'Very unlikely' foreign actor caused Havana Syndrome: US intelligence

Multiple American intelligence agencies conclude it is "very unlikely" the mysterious illness known as Havana Syndrome that afflicted US personnel was caused by a foreign actor, an assessment released Wednesday said.

The first cases of what became known as Havana Syndrome emerged in Cuba in 2016, involving complaints of nosebleeds, migraines and nausea after experiencing piercing sounds at night, with similar reports later emerging in China, Russia, Europe and even Washington.

The CIA said last year that it was "unlikely" a foreign actor had conducted a sustained campaign targeting US personnel, but that it could not rule out foreign attacks in about two dozen cases.

The latest assessment says most intelligence agencies "have concluded that it is 'very unlikely' a foreign adversary is responsible" for Havana Syndrome.

"Five agencies judge that available intelligence consistently points against the involvement of US adversaries," while one "judges it is only unlikely a foreign adversary played a role," and another abstained, it says.

Agencies looked into various indicators of "hostile activity," including identifying suspicious people near incident sites and searching for a pattern among those who were affected.

"These efforts could not identify an adversary as being responsible for any incident," the assessment says.

US intelligence had said in 2022 that intense directed energy from an external source could have caused some cases of Havana Syndrome, officially known as anomalous health incidents (AHIs).

But the latest assessment says intelligence agencies concluded that "there is no credible evidence that a foreign adversary has a weapon or collection device that is causing AHIs."

- Unanswered questions -

Medical analysis of the AHIs has also shifted since the first reports emerged in a way that does not indicate the involvement of a foreign adversary, the assessment says.

Initial studies found that Havana Syndrome "represented a novel medical syndrome or consistent pattern of injuries similar to traumatic brain injury," but a review of preliminary data from a 2021 National Institutes of Health study does not point to such a pattern.

The assessment says the initial medical opinions were a central part of the hypothesis that the injuries were not the result of natural causes.

Now, intelligence agencies assess that the Havana Syndrome symptoms were probably the result of preexisting conditions, conventional illnesses and environmental factors.

Attorney Mark Zaid, who says his firm represents more than two dozen people suffering from AHIs, criticized the intelligence assessment.
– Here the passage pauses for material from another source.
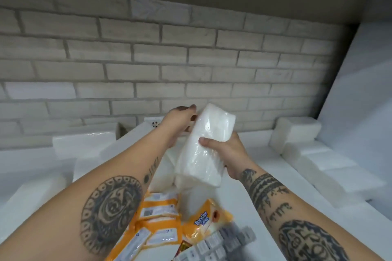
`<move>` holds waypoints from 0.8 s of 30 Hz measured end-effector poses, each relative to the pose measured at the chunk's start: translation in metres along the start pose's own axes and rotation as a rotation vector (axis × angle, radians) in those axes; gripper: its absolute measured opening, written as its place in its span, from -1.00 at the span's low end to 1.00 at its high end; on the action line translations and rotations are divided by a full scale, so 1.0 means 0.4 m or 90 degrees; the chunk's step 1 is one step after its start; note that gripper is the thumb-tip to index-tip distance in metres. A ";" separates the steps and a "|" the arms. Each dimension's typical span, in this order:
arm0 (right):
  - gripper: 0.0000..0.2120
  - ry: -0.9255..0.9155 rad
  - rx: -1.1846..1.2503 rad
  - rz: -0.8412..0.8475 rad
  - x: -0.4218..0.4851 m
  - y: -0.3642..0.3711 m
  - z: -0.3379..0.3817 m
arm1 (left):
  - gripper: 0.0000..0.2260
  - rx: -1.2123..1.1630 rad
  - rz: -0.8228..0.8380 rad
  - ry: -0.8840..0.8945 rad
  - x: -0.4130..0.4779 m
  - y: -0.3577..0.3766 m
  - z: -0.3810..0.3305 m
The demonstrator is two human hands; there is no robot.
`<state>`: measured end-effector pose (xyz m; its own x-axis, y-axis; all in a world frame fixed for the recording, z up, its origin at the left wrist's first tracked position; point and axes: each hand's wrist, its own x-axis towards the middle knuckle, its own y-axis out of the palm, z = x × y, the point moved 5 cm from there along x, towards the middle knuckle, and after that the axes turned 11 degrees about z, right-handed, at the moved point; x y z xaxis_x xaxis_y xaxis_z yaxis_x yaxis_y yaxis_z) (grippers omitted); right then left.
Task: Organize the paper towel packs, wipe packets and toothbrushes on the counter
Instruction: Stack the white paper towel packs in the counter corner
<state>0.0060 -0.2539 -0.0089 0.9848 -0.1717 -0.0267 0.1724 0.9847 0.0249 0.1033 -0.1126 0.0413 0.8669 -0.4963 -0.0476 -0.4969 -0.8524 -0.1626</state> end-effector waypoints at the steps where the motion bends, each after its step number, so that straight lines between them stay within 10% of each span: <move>1: -0.45 -0.019 0.033 -0.005 -0.009 -0.039 0.005 | -0.83 -0.013 0.010 0.018 0.018 0.031 -0.014; 15: -0.44 -0.137 0.253 -0.111 0.001 -0.506 -0.026 | -0.37 -0.052 0.384 -0.169 0.168 0.482 0.071; 24: -0.18 -0.030 0.226 -0.227 0.044 -0.811 -0.100 | -0.54 0.013 0.298 -0.099 0.340 0.756 0.047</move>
<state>-0.0335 -0.5752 -0.0575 0.8619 -0.5046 -0.0505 0.4870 0.7956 0.3603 0.0719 -0.4347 -0.0327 0.5477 -0.7932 -0.2663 -0.8347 -0.5400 -0.1084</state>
"The latest US intelligence assessment lacks transparency and we continue to question the accuracy of the alleged findings," Zaid said in a statement.

"It is inconceivable based on an overwhelming number of unanswered questions that today's report will be the last word," he added.

The US consulate in Havana -- which was closed after Havana Syndrome cases emerged during Donald Trump's presidency -- resumed full immigrant visa services for Cubans in January.